Task brief
Output the full listing below exactly as it reads, and skip anything that is a picture.

Data segment

· · ·

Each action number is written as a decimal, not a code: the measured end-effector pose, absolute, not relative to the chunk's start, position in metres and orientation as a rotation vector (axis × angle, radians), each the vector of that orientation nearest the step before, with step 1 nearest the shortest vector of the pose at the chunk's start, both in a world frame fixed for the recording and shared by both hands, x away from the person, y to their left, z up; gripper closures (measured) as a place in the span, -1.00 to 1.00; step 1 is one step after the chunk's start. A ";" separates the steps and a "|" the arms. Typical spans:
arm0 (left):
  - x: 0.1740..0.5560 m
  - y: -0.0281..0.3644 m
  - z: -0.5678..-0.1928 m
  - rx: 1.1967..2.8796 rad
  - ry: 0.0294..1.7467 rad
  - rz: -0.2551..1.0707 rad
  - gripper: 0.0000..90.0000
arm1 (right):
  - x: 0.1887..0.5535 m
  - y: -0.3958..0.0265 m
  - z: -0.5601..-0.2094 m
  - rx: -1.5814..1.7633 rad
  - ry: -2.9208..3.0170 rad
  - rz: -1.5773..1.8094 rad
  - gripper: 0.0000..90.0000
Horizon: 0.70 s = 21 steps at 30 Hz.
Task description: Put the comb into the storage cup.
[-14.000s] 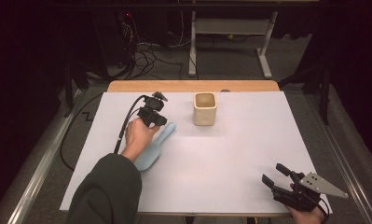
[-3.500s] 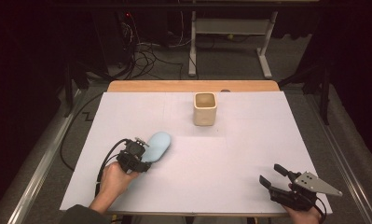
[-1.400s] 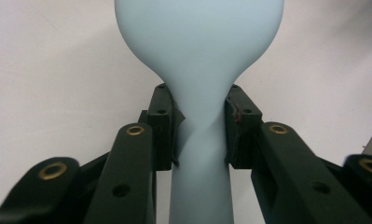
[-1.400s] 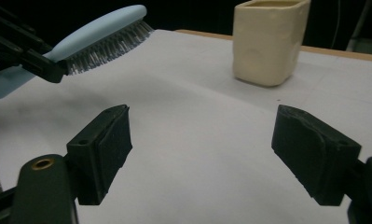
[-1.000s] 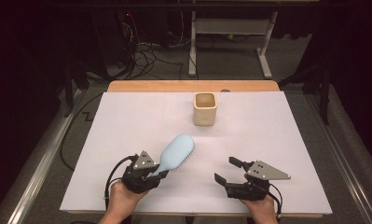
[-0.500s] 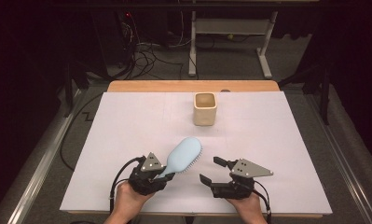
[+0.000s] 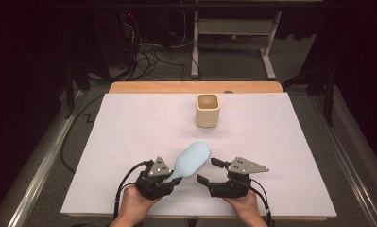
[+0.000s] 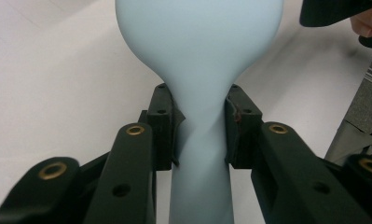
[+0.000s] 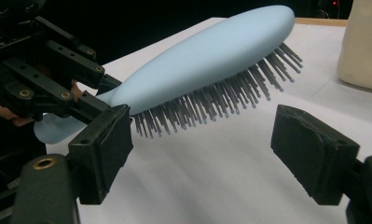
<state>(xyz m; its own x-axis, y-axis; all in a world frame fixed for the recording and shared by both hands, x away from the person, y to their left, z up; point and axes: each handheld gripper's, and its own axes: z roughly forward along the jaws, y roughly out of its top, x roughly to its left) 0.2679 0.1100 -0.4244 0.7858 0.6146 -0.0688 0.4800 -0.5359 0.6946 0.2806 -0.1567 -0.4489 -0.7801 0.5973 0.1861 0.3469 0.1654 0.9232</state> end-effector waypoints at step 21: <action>0.268 0.100 -0.426 2.217 0.801 0.235 0.53 | 0.289 -0.148 -0.448 0.980 2.187 1.750 -0.68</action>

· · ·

Written answer
Each action number is written as a decimal, not a code: the measured end-effector pose, absolute, not relative to the chunk's start, position in metres and orientation as a rotation vector (axis × angle, radians), each the vector of that orientation nearest the step before, with step 1 nearest the shortest vector of the pose at the chunk's start, both in a world frame fixed for the recording and shared by both hands, x away from the person, y to their left, z up; gripper closures (measured) as a place in the span, -1.00 to 1.00; step 1 is one step after the chunk's start. A ";" separates the steps and a "|" the arms. Typical spans:
arm0 (left):
  - x: 0.1740..0.5560 m
  - y: -0.0281..0.3644 m
  - z: -0.5678..-0.1928 m
  - rx: 1.1967..2.8796 rad
  - ry: 0.0294..1.7467 rad
  - rz: -0.2551..1.0707 rad
  - gripper: 0.0000..90.0000
arm1 (right):
  - x: 0.1887..0.5535 m
  - y: -0.3958..0.0265 m
  - z: -0.5601..-0.2094 m
  - rx: -1.5814..1.7633 rad
  - ry: -2.9208..3.0170 rad
  - rz: -1.5773..1.8094 rad
  - gripper: 0.0000..90.0000
Horizon: 0.70 s = 21 steps at 30 Hz.
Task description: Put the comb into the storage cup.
[-14.000s] 
[-3.500s] 
[-1.400s] 
[-1.400s] 
[-1.000s] 
[-0.500s] 
[+0.000s] 
[+0.000s] 
[+0.000s] 
<state>(xyz m; its own x-axis, y-axis; all in a world frame fixed for the recording and shared by both hands, x away from the person, y to their left, z up; point and axes: each handheld gripper's, and its own axes: z roughly forward along the jaws, y roughly out of its top, x roughly to its left) 0.2679 0.1100 -0.4244 0.7858 0.6146 -0.0688 0.4800 -0.5359 0.6946 0.2806 -0.1567 -0.4489 -0.7801 0.5973 0.1861 0.3469 0.1654 0.9232</state> end-effector waypoints at step 21: <action>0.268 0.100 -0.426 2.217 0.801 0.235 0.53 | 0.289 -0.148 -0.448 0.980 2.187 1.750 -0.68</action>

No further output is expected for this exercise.